1.   Mount the drive using google drive stream

In [1]:
#Connecting to google drive for interacting with the sqlite database file
from google.colab import drive
drive.mount('/content/drive')

Mounted at /content/drive


Step 2 :- Using the interface (engine) to connect with the sqlite database & listing all tables in the database file

In [2]:
# Engine is the common interface to connect to the local database
from sqlalchemy import create_engine, MetaData, Table, select, and_, or_, desc, func, case

# Importing the Python libraries 
import pandas as pd
import matplotlib.pyplot as plt

# Gets the metadata of the tables
metadata = MetaData() 

# Creating engine for the local file; sqlite:/// is the driver and football.sqite is the sqlite file
engine = create_engine('sqlite:////content/drive/My Drive/Colab Notebooks/football.sqlite')

# Connection established to access and manipulate data in database
connection = engine.connect()

Loading all the tables in schema

In [3]:
# All tables present in the database
print(engine.table_names())

['Country', 'League', 'Match', 'Player', 'Player_Attributes', 'Team', 'Team_Attributes', 'sqlite_sequence']


In [4]:
# Creating a reflection of the tables
player = Table('player', metadata, autoload = True, autoload_with = engine)
match = Table('match', metadata, autoload = True, autoload_with = engine)
team = Table('team', metadata, autoload = True, autoload_with = engine)

print(player.columns.keys())
print(repr(player))

['id', 'player_api_id', 'player_name', 'player_fifa_api_id', 'birthday', 'height', 'weight']
Table('player', MetaData(bind=None), Column('id', INTEGER(), table=<player>, primary_key=True, nullable=False), Column('player_api_id', INTEGER(), table=<player>), Column('player_name', TEXT(), table=<player>), Column('player_fifa_api_id', INTEGER(), table=<player>), Column('birthday', TEXT(), table=<player>), Column('height', INTEGER(), table=<player>), Column('weight', INTEGER(), table=<player>), schema=None)


A Warmup practice !!

In [14]:
# Stmt2 object has the select statement
stmt2 = select([player.columns.player_name, 
                player.columns.height, 
                player.columns.weight])

# Where clause with a combination of two conditions 
stmt2 = stmt2.where(
              and_(player.columns.height > 200, player.columns.weight > 200))

# Connection.execute() method on stmt2 object gives the ResultProxy object and fetchall() method gives the ResultSet object which is a list
results = connection.execute(stmt2).fetchmany(size = 50)

# Getting the records.
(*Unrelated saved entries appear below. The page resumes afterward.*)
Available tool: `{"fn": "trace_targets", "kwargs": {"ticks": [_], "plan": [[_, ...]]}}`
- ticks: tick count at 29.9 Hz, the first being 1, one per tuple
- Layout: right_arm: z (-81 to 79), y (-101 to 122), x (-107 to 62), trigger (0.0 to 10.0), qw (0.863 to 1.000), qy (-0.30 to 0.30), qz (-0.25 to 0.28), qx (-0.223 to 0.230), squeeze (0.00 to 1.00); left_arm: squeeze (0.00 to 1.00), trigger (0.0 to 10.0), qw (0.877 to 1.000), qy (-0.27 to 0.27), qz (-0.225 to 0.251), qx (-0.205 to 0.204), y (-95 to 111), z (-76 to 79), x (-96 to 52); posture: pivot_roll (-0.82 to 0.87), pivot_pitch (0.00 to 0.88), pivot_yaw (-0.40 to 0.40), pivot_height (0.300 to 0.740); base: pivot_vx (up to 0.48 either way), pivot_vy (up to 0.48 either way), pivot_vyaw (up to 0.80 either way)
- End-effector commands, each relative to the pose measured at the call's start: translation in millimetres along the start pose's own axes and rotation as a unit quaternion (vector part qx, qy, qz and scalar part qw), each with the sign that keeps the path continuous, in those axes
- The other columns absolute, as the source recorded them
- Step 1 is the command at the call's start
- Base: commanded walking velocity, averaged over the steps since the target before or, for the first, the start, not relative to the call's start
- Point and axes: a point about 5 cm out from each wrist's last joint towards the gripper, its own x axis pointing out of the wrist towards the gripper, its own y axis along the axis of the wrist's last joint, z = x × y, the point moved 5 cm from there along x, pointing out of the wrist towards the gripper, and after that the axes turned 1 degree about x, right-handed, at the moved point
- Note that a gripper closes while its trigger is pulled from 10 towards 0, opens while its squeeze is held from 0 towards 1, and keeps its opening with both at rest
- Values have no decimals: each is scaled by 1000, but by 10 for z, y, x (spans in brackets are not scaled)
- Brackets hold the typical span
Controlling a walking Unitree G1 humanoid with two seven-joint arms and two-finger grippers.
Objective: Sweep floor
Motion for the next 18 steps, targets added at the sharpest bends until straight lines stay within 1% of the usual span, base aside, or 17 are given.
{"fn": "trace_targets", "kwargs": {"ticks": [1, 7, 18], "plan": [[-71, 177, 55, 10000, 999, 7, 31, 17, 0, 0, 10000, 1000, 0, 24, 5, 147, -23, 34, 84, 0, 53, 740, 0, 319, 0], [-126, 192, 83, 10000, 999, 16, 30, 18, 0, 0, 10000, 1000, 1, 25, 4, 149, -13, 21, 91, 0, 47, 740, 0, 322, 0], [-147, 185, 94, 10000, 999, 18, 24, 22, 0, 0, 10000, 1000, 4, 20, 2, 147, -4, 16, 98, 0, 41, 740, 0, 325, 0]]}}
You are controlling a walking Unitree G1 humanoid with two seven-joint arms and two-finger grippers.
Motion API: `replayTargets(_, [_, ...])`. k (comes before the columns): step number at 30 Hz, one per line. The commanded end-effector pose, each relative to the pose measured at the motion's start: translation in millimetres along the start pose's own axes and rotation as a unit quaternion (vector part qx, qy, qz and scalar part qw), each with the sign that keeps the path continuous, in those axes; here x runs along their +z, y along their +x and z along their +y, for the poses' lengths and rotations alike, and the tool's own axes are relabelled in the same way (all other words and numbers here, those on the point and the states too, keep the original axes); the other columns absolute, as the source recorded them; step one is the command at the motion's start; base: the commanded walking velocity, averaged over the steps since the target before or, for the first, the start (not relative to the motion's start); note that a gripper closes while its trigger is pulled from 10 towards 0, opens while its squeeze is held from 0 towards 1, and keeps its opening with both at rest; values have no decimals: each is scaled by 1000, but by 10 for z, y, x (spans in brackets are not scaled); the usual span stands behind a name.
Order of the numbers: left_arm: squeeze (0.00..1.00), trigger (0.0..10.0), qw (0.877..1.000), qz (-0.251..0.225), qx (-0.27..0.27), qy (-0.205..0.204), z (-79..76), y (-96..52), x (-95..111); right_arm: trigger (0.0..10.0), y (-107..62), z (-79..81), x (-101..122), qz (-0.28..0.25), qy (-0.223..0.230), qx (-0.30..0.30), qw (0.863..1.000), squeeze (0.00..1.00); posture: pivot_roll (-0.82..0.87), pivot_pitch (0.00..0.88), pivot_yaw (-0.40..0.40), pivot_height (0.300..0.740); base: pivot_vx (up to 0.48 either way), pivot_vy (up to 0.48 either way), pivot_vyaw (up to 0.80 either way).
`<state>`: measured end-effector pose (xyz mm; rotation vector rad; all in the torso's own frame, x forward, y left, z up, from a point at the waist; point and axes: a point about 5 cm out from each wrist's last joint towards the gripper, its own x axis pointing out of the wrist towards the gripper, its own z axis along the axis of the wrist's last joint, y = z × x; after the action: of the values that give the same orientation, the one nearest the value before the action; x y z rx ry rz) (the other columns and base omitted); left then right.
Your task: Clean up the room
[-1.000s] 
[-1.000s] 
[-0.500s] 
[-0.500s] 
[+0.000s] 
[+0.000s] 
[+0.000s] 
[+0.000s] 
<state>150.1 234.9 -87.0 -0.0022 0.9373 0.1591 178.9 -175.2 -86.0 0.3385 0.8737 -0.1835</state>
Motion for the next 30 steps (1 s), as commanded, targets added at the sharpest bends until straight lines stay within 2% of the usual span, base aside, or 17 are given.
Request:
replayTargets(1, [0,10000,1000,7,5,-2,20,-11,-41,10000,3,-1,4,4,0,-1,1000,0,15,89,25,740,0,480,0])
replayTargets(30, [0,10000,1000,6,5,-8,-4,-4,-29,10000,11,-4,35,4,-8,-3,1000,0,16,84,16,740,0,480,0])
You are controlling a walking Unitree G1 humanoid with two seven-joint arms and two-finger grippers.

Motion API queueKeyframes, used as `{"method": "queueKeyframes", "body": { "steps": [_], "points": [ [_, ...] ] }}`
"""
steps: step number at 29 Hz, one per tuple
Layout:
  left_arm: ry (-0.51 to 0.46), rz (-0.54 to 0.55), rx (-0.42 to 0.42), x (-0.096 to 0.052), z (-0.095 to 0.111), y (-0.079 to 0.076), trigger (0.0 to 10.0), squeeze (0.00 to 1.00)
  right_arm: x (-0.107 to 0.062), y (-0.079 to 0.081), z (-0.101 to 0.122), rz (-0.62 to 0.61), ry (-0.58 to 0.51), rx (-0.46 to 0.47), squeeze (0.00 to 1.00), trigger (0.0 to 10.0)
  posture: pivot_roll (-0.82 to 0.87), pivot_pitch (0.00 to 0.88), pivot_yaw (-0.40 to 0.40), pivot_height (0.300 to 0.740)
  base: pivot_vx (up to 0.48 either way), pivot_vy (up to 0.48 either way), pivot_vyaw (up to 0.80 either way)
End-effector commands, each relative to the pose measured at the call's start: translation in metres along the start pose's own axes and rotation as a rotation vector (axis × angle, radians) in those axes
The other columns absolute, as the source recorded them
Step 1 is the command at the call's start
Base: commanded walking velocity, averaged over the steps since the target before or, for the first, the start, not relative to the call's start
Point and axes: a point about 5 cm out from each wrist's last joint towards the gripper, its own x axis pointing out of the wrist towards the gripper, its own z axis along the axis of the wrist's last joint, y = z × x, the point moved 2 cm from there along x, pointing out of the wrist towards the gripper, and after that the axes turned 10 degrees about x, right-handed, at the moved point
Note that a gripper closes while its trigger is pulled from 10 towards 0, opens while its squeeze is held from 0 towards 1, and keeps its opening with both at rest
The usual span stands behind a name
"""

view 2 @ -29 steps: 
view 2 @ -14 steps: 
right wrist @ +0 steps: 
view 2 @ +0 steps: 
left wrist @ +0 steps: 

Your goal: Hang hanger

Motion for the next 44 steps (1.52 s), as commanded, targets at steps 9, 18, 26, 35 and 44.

Data is retrieved column wise for every tuple stored in records
for records in results:
  print(records.player_name, records.height, records.weight)

Abdoul Ba 200.66 212
Bogdan Milic 203.2 216
Costel Pantilimon 203.2 212
Jurgen Wevers 203.2 212
Kristof van Hout 208.28 243
Nikola Zigic 203.2 212
Pietro Marino 203.2 209
Stefan Maierhofer 203.2 216
Vanja Milinkovic-Savic 203.2 203
Wojciech Kaczmarek 200.66 218
Zeljko Kalac 203.2 209


In [6]:
# This retrieves tuple wise 
for records in results:
  print(results[:20]) 

[('Abdoul Ba',), ('Bogdan Milic',), ('Costel Pantilimon',), ('Jurgen Wevers',), ('Kristof van Hout',), ('Nikola Zigic',), ('Pietro Marino',), ('Stefan Maierhofer',), ('Vanja Milinkovic-Savic',), ('Wojciech Kaczmarek',), ('Zeljko Kalac',)]
[('Abdoul Ba',), ('Bogdan Milic',), ('Costel Pantilimon',), ('Jurgen Wevers',), ('Kristof van Hout',), ('Nikola Zigic',), ('Pietro Marino',), ('Stefan Maierhofer',), ('Vanja Milinkovic-Savic',), ('Wojciech Kaczmarek',), ('Zeljko Kalac',)]
[('Abdoul Ba',), ('Bogdan Milic',), ('Costel Pantilimon',), ('Jurgen Wevers',), ('Kristof van Hout',), ('Nikola Zigic',), ('Pietro Marino',), ('Stefan Maierhofer',), ('Vanja Milinkovic-Savic',), ('Wojciech Kaczmarek',), ('Zeljko Kalac',)]
[('Abdoul Ba',), ('Bogdan Milic',), ('Costel Pantilimon',), ('Jurgen Wevers',), ('Kristof van Hout',), ('Nikola Zigic',), ('Pietro Marino',), ('Stefan Maierhofer',), ('Vanja Milinkovic-Savic',), ('Wojciech Kaczmarek',), ('Zeljko Kalac',)]
[('Abdoul Ba',), ('Bogdan Milic',), ('Costel

Each season's count of :-

*   Goals scored by teams in their home grounds
*   Goals scored by teams in their overseas games



In [15]:
# SUM aggregation
Home_Tot = func.sum(match.columns.home_team_goal).label('Home Goals')
Away_Tot = func.sum(match.columns.away_team_goal).label('Away Goals')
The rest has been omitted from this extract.